Abstract

The Library of the Victoria and Albert Museum has always collected primary source material. This consists of artists’ letters, diaries, sitters’ books and various personal papers. Or it may be material of a more general kind: inventories, bills, unpublished articles, recipes for paints and varnishes and similar items of use to the Museum departments or to other readers. Occasionally in the past we have been offered material relating to a firm, a person, or a society, which consisted of a mixture of printed matter, photographs, original drawings, manuscript letters etc., which, when received in the Museum, would be divided among the relevant departments — the Library and the Department of Prints and Drawings in particular.
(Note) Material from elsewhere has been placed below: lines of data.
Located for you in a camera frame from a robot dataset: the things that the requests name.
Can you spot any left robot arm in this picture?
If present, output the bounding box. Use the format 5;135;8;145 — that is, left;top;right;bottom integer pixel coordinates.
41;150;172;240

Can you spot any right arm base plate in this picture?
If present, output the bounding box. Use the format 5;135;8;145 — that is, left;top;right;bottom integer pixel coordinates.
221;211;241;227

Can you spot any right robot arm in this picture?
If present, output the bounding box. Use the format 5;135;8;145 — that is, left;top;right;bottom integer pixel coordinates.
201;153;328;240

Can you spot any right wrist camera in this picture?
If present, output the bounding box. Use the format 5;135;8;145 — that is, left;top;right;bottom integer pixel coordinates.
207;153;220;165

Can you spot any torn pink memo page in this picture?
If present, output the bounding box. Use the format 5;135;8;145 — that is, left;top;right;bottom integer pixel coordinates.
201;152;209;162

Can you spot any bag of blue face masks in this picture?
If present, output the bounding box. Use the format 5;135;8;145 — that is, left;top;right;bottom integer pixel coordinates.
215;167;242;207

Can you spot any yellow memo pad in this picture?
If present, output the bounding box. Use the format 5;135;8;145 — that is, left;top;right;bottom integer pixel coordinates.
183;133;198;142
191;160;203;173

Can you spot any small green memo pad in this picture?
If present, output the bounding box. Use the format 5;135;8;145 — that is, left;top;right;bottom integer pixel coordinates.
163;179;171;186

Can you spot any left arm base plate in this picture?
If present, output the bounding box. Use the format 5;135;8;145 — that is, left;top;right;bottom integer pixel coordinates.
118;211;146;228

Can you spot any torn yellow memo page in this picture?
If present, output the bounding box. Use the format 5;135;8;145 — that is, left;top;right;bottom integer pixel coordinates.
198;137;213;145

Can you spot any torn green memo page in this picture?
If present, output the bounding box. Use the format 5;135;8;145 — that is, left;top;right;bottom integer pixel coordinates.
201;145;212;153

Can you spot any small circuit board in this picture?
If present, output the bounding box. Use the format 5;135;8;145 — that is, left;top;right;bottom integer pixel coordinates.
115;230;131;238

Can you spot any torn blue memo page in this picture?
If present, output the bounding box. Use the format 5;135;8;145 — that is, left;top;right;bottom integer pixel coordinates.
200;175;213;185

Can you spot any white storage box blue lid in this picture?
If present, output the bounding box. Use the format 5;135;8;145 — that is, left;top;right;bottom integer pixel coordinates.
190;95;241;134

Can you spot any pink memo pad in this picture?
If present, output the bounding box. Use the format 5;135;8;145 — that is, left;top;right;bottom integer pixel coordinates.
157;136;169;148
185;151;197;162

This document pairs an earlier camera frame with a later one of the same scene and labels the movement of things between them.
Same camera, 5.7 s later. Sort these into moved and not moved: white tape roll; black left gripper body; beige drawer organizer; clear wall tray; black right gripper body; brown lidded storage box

The Library continues to acquire manuscript material of the kind mentioned above, and indeed in the last two years has pursued an active policy in this field. As a result we have acquired such varied items as the wardrobe accounts of the Empress Josephine for 1809 (2 large boxes of them), a 16th century herald’s sketchbook, an unpublished history of jade, and a letter from Sir William Nicholson to Siegfried Sassoon agreeing to illustrate ‘Memoirs of a fox-hunting man’. A list of the English accessions is published annually, and all acquisitions are notified to the National Register of Archives. Most of the items were acquired by purchase (e.g. from booksellers’ lists or auction sales), but there have also been some welcome donations.